Take the listing below and output it again exactly.
══ Source material
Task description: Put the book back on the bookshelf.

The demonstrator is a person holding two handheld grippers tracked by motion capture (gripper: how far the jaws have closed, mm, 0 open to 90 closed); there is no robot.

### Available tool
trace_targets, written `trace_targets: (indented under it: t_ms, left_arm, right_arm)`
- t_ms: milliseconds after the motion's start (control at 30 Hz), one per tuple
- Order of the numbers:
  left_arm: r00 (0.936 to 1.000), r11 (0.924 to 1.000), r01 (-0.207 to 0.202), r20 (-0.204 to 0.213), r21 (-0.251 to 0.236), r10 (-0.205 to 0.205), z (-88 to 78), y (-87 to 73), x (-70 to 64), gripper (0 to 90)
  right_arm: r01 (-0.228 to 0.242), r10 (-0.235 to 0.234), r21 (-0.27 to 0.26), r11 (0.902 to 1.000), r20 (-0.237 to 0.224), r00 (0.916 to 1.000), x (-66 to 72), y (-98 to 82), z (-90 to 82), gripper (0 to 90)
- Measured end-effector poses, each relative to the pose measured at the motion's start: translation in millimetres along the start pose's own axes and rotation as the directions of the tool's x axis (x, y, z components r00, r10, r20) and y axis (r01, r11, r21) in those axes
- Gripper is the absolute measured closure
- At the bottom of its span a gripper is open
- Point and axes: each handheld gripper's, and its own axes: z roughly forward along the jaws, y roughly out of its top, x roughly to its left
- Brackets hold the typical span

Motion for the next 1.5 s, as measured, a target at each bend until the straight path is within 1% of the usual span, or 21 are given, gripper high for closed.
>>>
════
» **Exercise result**
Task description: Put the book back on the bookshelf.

The demonstrator is a person holding two handheld grippers tracked by motion capture (gripper: how far the jaws have closed, mm, 0 open to 90 closed); there is no robot.

### Available tool
trace_targets, written `trace_targets: (indented under it: t_ms, left_arm, right_arm)`
- t_ms: milliseconds after the motion's start (control at 30 Hz), one per tuple
- Order of the numbers:
  left_arm: r00 (0.936 to 1.000), r11 (0.924 to 1.000), r01 (-0.207 to 0.202), r20 (-0.204 to 0.213), r21 (-0.251 to 0.236), r10 (-0.205 to 0.205), z (-88 to 78), y (-87 to 73), x (-70 to 64), gripper (0 to 90)
  right_arm: r01 (-0.228 to 0.242), r10 (-0.235 to 0.234), r21 (-0.27 to 0.26), r11 (0.902 to 1.000), r20 (-0.237 to 0.224), r00 (0.916 to 1.000), x (-66 to 72), y (-98 to 82), z (-90 to 82), gripper (0 to 90)
- Measured end-effector poses, each relative to the pose measured at the motion's start: translation in millimetres along the start pose's own axes and rotation as the directions of the tool's x axis (x, y, z components r00, r10, r20) and y axis (r01, r11, r21) in those axes
- Gripper is the absolute measured closure
- At the bottom of its span a gripper is open
- Point and axes: each handheld gripper's, and its own axes: z roughly forward along the jaws, y roughly out of its top, x roughly to its left
- Brackets hold the typical span

Motion for the next 1.5 s, as measured, a target at each bend until the straight path is within 1% of the usual span, or 21 are given, gripper high for closed.
>>>

No more output is needed.